[Opening Record excerpts section]
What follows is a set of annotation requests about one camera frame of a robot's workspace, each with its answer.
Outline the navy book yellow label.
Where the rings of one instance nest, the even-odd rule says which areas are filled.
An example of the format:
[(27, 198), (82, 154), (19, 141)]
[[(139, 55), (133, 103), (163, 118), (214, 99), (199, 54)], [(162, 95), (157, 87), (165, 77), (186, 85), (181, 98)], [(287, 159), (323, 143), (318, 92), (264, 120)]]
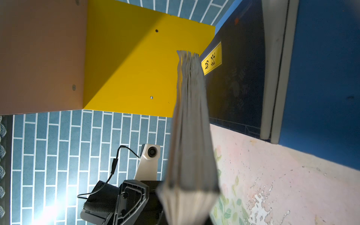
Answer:
[(286, 96), (287, 96), (290, 65), (292, 60), (293, 42), (294, 42), (294, 35), (296, 30), (298, 7), (299, 7), (299, 0), (288, 1), (281, 62), (279, 67), (277, 94), (276, 94), (276, 101), (275, 101), (273, 121), (272, 121), (272, 130), (271, 130), (272, 144), (279, 144), (279, 140), (280, 140), (281, 127), (282, 127)]

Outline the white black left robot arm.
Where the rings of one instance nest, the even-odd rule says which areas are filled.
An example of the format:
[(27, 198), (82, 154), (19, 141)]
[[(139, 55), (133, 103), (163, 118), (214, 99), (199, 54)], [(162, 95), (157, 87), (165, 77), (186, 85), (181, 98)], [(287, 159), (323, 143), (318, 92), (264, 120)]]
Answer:
[(156, 194), (160, 181), (125, 180), (119, 187), (99, 181), (80, 213), (95, 225), (167, 225)]

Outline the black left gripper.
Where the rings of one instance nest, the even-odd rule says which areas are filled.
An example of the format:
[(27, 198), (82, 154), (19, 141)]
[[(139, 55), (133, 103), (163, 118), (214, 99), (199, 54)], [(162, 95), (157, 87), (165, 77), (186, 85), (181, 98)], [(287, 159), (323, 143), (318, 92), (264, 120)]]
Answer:
[(161, 181), (125, 180), (119, 187), (106, 184), (104, 225), (168, 225), (156, 189)]

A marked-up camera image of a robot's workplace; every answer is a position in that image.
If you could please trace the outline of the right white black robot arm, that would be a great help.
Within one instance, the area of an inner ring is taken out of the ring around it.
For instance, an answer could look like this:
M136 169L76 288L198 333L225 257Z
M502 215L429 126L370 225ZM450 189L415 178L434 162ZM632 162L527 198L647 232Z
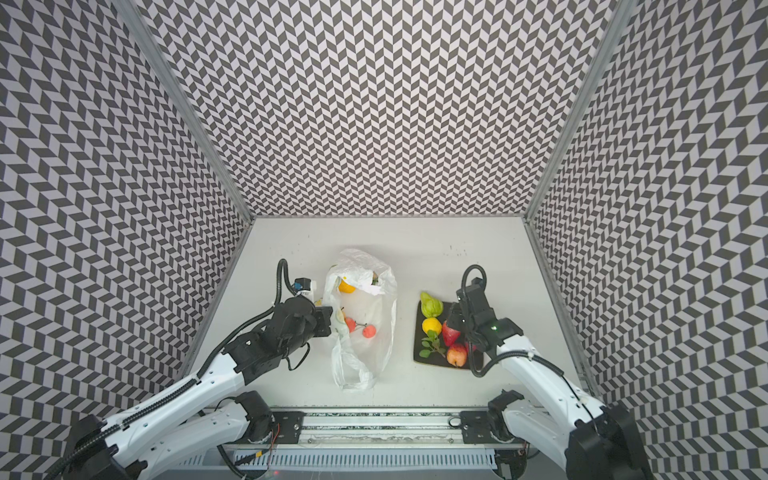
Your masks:
M488 404L489 429L501 441L521 439L556 463L570 479L651 479L654 474L631 412L606 405L541 356L523 330L499 318L476 278L457 291L451 328L467 340L477 378L501 366L525 388Z

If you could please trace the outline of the red cherries pair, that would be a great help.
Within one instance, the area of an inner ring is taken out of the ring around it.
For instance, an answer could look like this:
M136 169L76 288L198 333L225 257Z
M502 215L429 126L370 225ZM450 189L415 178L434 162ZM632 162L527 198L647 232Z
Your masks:
M377 328L373 324L359 323L351 317L345 317L344 322L350 333L358 332L365 339L372 339L377 334Z

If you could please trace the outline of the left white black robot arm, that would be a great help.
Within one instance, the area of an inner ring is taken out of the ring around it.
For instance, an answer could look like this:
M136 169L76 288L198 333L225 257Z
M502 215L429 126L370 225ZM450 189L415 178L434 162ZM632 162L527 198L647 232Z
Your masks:
M236 327L201 369L104 420L73 424L49 479L151 479L185 457L233 441L273 442L274 415L248 385L313 338L331 333L333 309L303 295Z

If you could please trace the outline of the yellow lemon with leaves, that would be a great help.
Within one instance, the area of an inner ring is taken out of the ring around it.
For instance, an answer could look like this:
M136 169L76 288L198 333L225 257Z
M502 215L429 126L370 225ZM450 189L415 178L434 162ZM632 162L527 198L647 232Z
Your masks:
M421 327L424 336L419 340L418 356L422 359L427 359L433 354L445 357L447 349L441 340L441 322L437 318L431 317L425 319Z

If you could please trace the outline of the white plastic bag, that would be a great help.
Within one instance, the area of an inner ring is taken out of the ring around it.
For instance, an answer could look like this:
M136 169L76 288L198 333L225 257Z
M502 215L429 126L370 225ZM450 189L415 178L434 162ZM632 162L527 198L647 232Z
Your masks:
M341 279L356 291L341 293ZM343 250L328 270L322 304L332 308L335 343L331 372L340 389L369 390L387 367L394 346L397 299L398 284L392 268L363 250ZM358 332L350 333L345 317L375 325L376 336L365 339Z

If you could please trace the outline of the red strawberry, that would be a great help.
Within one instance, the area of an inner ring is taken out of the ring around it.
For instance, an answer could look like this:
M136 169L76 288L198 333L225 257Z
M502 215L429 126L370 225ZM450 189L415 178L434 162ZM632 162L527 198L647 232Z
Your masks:
M447 322L443 323L441 338L445 347L450 348L453 346L459 340L460 336L461 332L459 330L450 327Z

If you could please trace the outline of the green pear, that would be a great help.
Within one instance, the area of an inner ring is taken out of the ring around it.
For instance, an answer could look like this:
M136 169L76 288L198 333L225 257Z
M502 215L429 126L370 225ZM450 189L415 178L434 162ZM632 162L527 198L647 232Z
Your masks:
M422 291L420 293L420 310L426 319L439 318L444 311L444 304L438 298Z

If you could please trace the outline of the orange peach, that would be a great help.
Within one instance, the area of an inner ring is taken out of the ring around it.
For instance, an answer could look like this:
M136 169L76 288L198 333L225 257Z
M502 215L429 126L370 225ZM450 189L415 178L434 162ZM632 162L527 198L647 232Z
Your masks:
M449 347L445 354L445 359L449 365L455 368L463 368L468 361L469 352L467 347L462 344L455 343Z

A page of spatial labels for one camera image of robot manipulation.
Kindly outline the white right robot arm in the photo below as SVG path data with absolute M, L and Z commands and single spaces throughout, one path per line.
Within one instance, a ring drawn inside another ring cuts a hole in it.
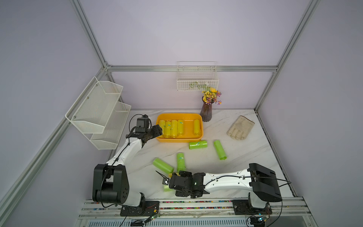
M 282 202 L 282 195 L 276 172 L 257 163 L 250 163 L 248 169 L 225 174 L 191 173 L 180 171 L 165 177 L 163 184 L 175 191 L 177 197 L 200 198 L 226 190 L 248 192 L 253 208 L 264 209 L 267 203 Z

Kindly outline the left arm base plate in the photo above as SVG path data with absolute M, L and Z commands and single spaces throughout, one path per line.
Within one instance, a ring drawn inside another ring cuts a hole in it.
M 121 217 L 149 217 L 158 213 L 159 201 L 143 201 L 140 206 L 126 206 L 121 208 Z

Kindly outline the orange plastic storage box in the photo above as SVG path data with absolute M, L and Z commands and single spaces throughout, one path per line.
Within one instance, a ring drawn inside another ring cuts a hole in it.
M 163 136 L 157 137 L 161 143 L 189 143 L 200 141 L 204 135 L 202 117 L 197 113 L 163 113 L 157 117 L 156 124 L 160 120 L 184 120 L 184 134 L 177 138 L 164 138 Z M 194 121 L 199 120 L 200 135 L 194 134 Z

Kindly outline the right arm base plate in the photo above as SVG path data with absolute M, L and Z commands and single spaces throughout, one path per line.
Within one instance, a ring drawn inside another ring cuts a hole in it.
M 235 215 L 269 215 L 272 214 L 270 204 L 265 201 L 258 201 L 260 207 L 253 207 L 252 201 L 248 199 L 232 200 Z

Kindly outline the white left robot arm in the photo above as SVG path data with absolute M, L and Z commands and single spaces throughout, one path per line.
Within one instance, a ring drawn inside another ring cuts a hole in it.
M 145 132 L 131 132 L 124 145 L 105 164 L 94 169 L 92 200 L 98 203 L 121 204 L 138 207 L 142 204 L 143 193 L 130 189 L 127 165 L 143 148 L 145 143 L 162 135 L 162 128 L 154 125 Z

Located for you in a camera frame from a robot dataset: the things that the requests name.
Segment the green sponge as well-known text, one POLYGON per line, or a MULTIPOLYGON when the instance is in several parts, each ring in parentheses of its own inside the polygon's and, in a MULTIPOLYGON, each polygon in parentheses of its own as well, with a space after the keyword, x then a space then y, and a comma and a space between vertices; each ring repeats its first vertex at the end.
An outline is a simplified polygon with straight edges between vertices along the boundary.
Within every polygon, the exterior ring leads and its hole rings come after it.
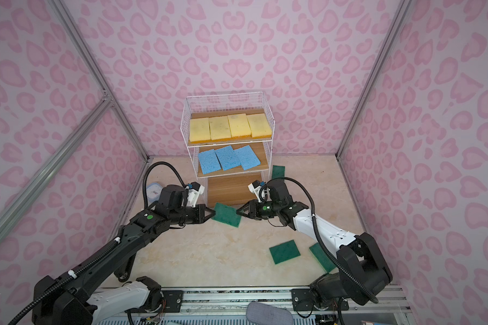
POLYGON ((279 179, 285 177, 285 166, 273 165, 272 166, 272 179, 279 179))
POLYGON ((317 260, 319 265, 325 270, 325 272, 330 273, 331 271, 336 269, 335 264, 330 260, 328 256, 326 256, 325 252, 318 243, 310 246, 309 250, 312 253, 313 257, 317 260))
POLYGON ((225 204, 216 203, 215 215, 211 218, 216 222, 238 228, 241 222, 241 216, 237 215, 236 209, 225 204))
POLYGON ((272 246, 269 248, 269 251, 275 265, 301 256, 294 240, 272 246))

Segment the blue sponge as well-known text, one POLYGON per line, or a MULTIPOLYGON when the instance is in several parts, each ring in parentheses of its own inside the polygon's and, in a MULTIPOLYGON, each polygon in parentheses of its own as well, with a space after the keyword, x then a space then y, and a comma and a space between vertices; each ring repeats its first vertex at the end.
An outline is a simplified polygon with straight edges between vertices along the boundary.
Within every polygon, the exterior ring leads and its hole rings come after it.
POLYGON ((260 159, 257 157, 250 145, 234 149, 234 152, 244 171, 253 169, 261 164, 260 159))
POLYGON ((228 171, 240 166, 240 162, 232 146, 225 146, 215 150, 223 171, 228 171))
POLYGON ((214 173, 221 170, 221 166, 215 150, 206 150, 198 155, 201 172, 203 175, 214 173))

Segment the yellow sponge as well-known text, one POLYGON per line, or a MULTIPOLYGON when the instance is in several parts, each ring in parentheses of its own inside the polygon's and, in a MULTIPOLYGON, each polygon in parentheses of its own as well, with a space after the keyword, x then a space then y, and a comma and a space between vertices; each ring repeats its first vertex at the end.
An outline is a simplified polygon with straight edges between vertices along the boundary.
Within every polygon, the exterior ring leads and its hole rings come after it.
POLYGON ((211 141, 223 141, 232 138, 227 116, 210 117, 209 124, 211 141))
POLYGON ((198 118, 190 120, 189 142, 192 144, 211 141, 210 119, 198 118))
POLYGON ((272 129, 264 113, 247 115, 252 138, 270 138, 272 129))
POLYGON ((246 114, 229 115, 227 116, 231 138, 248 138, 252 136, 252 131, 249 126, 246 114))

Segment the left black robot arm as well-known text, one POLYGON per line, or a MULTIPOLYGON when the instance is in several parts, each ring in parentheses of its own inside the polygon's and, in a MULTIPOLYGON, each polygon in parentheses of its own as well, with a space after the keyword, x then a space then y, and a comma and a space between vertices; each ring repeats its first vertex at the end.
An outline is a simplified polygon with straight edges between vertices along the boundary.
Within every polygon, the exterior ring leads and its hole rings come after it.
POLYGON ((202 224, 216 213, 197 201, 205 188, 197 182, 168 185, 151 203, 122 226, 116 237, 91 257, 57 278, 44 277, 35 285, 33 301, 11 324, 27 314, 34 324, 97 324, 119 312, 163 311, 161 285, 142 276, 126 287, 97 293, 116 270, 133 264, 136 253, 174 226, 202 224))

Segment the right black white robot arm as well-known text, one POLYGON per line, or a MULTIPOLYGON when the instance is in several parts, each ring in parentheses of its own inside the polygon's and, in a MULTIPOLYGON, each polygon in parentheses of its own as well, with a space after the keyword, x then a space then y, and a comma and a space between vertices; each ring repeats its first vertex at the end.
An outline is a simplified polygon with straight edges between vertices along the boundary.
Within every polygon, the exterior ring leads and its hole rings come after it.
POLYGON ((373 236, 354 234, 318 216, 309 191, 291 177, 253 181, 248 188, 255 198, 237 209, 237 215, 253 220, 279 218, 282 226, 314 239, 335 265, 336 273, 326 273, 310 284, 312 307, 340 308, 344 299, 362 306, 379 302, 378 294, 393 275, 373 236))

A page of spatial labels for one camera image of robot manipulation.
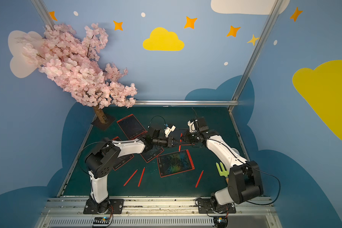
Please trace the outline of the colourful scribble red writing tablet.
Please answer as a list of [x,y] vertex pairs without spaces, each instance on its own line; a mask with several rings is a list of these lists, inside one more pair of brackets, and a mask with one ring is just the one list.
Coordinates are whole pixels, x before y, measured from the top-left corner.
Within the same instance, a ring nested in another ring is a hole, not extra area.
[[192,171],[187,150],[163,154],[156,160],[161,178]]

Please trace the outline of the red stylus pair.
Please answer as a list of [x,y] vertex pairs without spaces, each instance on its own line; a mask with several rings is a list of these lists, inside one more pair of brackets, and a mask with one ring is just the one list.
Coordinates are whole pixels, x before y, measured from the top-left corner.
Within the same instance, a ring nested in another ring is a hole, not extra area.
[[182,136],[183,136],[183,133],[180,134],[179,152],[181,151],[181,146],[182,146]]
[[200,175],[198,177],[198,180],[197,180],[197,182],[195,184],[195,188],[197,188],[199,186],[199,183],[200,183],[200,181],[201,181],[201,179],[203,177],[203,174],[204,174],[204,170],[201,171],[201,173],[200,173]]

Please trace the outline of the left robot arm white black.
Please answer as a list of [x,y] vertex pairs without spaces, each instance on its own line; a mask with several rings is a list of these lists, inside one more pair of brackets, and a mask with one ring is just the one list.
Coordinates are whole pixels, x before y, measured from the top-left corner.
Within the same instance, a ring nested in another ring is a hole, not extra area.
[[91,193],[86,201],[84,214],[113,213],[110,202],[107,181],[108,174],[119,157],[130,154],[146,153],[154,146],[166,148],[174,147],[173,137],[169,136],[176,127],[167,126],[163,132],[150,128],[148,133],[134,140],[111,141],[105,138],[97,149],[86,157],[85,164],[88,169],[91,183]]

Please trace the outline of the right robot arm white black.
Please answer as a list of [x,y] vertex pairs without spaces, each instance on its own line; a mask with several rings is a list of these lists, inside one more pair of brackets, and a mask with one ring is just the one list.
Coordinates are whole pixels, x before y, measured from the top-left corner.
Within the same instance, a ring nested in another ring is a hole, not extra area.
[[240,204],[263,195],[263,184],[259,166],[240,156],[237,149],[230,147],[215,130],[209,129],[205,118],[188,121],[189,131],[183,140],[187,143],[202,143],[212,151],[224,165],[228,186],[211,195],[211,208],[216,213],[225,213],[232,203]]

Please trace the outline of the pink cherry blossom tree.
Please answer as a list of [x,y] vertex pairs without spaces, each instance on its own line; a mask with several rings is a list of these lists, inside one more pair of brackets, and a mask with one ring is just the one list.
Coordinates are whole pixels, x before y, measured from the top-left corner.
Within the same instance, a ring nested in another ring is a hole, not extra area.
[[109,120],[103,108],[112,104],[132,107],[137,89],[133,83],[127,86],[120,83],[128,73],[126,68],[118,69],[111,63],[100,68],[99,54],[108,42],[106,30],[93,23],[85,31],[86,36],[80,40],[70,25],[46,26],[38,45],[29,35],[20,39],[22,53],[29,64],[69,92],[78,103],[92,107],[100,123],[106,124]]

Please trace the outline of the aluminium back frame bar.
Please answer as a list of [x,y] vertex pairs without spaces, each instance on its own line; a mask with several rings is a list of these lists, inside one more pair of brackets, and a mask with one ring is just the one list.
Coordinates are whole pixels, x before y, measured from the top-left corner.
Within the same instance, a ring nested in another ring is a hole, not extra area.
[[146,106],[237,106],[238,101],[222,100],[136,100],[135,105]]

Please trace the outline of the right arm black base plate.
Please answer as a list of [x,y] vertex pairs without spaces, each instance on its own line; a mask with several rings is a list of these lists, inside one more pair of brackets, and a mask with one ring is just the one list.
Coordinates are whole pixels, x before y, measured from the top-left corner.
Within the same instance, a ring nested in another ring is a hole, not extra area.
[[199,214],[236,213],[236,207],[234,203],[220,205],[214,198],[197,198],[195,203]]

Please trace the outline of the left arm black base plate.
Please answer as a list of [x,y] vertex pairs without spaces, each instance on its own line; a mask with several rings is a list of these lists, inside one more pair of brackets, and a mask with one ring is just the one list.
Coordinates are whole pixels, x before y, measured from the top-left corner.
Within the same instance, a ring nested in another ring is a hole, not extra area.
[[86,201],[83,214],[121,214],[124,206],[124,199],[105,199],[97,203],[89,198]]

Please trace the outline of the aluminium front rail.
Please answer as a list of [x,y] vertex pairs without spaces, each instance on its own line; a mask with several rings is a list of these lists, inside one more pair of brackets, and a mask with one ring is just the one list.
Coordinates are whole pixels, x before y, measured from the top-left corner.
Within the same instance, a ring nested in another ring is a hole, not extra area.
[[209,198],[111,197],[107,214],[84,214],[86,197],[50,198],[37,228],[281,228],[268,197],[257,205],[232,204],[223,213],[209,210]]

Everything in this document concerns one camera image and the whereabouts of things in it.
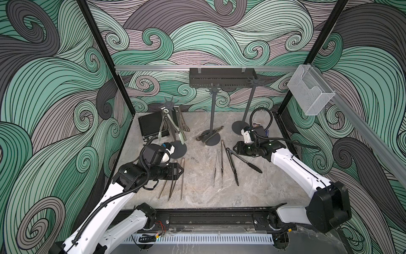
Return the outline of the steel fork-tip tongs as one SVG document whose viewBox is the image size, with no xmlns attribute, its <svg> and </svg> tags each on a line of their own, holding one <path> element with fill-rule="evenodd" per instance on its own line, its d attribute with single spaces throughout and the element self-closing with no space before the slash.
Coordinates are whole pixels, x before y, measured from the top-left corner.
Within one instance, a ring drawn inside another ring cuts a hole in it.
<svg viewBox="0 0 406 254">
<path fill-rule="evenodd" d="M 187 126 L 186 121 L 184 119 L 184 116 L 182 114 L 182 111 L 179 106 L 174 106 L 174 109 L 177 114 L 177 119 L 179 123 L 179 129 L 182 131 L 190 132 L 190 128 Z"/>
</svg>

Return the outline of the dark slim steel tongs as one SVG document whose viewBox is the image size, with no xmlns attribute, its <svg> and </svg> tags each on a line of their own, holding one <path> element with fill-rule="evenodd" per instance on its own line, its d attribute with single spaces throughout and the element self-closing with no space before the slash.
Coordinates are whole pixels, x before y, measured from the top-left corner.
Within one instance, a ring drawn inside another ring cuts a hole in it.
<svg viewBox="0 0 406 254">
<path fill-rule="evenodd" d="M 224 140 L 221 140 L 220 156 L 221 156 L 221 180 L 222 180 L 222 188 L 223 188 L 223 186 L 224 186 L 224 156 L 223 156 L 223 145 L 224 145 Z"/>
</svg>

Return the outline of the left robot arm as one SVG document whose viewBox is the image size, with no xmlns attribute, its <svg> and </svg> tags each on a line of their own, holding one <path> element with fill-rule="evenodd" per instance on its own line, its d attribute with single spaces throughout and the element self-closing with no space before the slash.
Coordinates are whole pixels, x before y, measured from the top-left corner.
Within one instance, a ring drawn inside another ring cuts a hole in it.
<svg viewBox="0 0 406 254">
<path fill-rule="evenodd" d="M 140 164 L 123 164 L 99 205 L 70 237 L 63 242 L 54 243 L 49 253 L 109 254 L 133 233 L 154 228 L 156 210 L 147 203 L 136 206 L 117 225 L 111 226 L 111 223 L 123 206 L 148 181 L 174 181 L 183 173 L 184 167 L 179 163 L 167 163 L 162 167 L 153 165 L 149 170 L 145 170 Z"/>
</svg>

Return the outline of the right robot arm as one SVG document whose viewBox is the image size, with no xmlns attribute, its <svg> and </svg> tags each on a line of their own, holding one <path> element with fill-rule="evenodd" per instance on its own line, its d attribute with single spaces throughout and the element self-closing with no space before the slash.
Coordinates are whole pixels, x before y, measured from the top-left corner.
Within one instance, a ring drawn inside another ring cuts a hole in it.
<svg viewBox="0 0 406 254">
<path fill-rule="evenodd" d="M 230 150 L 239 157 L 262 157 L 288 174 L 309 196 L 307 206 L 280 206 L 277 218 L 282 223 L 312 225 L 321 233 L 336 229 L 352 218 L 348 188 L 332 182 L 297 159 L 279 141 L 239 141 Z"/>
</svg>

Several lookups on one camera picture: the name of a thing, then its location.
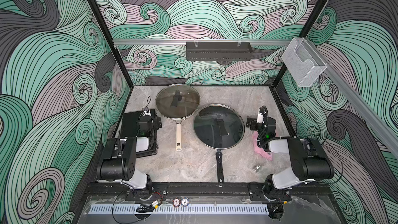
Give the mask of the pink fluffy cloth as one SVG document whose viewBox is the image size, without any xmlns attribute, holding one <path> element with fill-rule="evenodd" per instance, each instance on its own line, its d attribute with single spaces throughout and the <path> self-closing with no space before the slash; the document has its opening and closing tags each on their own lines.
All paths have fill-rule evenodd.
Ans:
<svg viewBox="0 0 398 224">
<path fill-rule="evenodd" d="M 257 131 L 254 131 L 252 134 L 252 139 L 253 139 L 253 145 L 254 145 L 254 152 L 261 155 L 263 158 L 272 161 L 273 156 L 270 152 L 265 151 L 263 148 L 258 147 L 257 145 L 257 138 L 258 138 L 258 133 Z"/>
</svg>

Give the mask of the small glass pot lid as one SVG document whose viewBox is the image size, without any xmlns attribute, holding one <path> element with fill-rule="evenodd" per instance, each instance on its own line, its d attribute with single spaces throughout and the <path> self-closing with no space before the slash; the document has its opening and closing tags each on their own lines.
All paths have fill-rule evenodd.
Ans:
<svg viewBox="0 0 398 224">
<path fill-rule="evenodd" d="M 185 119 L 200 107 L 201 97 L 190 85 L 175 84 L 163 88 L 155 98 L 158 112 L 168 119 Z"/>
</svg>

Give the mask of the large glass pot lid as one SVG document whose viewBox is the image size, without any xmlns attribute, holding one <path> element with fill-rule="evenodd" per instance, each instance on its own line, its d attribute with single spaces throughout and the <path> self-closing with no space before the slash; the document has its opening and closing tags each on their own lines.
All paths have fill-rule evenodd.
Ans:
<svg viewBox="0 0 398 224">
<path fill-rule="evenodd" d="M 193 128 L 202 143 L 221 150 L 236 146 L 245 134 L 240 114 L 222 104 L 210 104 L 200 109 L 194 118 Z"/>
</svg>

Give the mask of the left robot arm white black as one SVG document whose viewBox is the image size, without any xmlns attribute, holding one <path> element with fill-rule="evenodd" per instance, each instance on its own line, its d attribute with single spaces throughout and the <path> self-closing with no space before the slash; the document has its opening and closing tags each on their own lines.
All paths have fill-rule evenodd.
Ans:
<svg viewBox="0 0 398 224">
<path fill-rule="evenodd" d="M 160 117 L 144 116 L 137 120 L 137 134 L 106 142 L 97 166 L 97 182 L 120 183 L 132 191 L 152 194 L 149 174 L 136 168 L 137 158 L 156 155 L 157 131 L 162 128 Z"/>
</svg>

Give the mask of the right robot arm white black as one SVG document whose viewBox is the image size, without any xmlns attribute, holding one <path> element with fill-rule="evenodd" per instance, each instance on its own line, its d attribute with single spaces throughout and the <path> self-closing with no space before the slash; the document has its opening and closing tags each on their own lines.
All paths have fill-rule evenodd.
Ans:
<svg viewBox="0 0 398 224">
<path fill-rule="evenodd" d="M 261 153 L 288 154 L 290 166 L 269 175 L 263 186 L 266 194 L 273 194 L 302 183 L 311 183 L 334 177 L 334 168 L 317 139 L 276 136 L 276 120 L 264 117 L 247 117 L 246 127 L 256 131 L 255 148 Z"/>
</svg>
[Closing Record excerpts section]
Brief: Scan the material for "things" and copy the lines that hold it.

Exercise output:
Located for you in a camera frame from a robot dataset: the things that the requests name.
Everything in this document concerns one camera image and the whereabouts of things in it.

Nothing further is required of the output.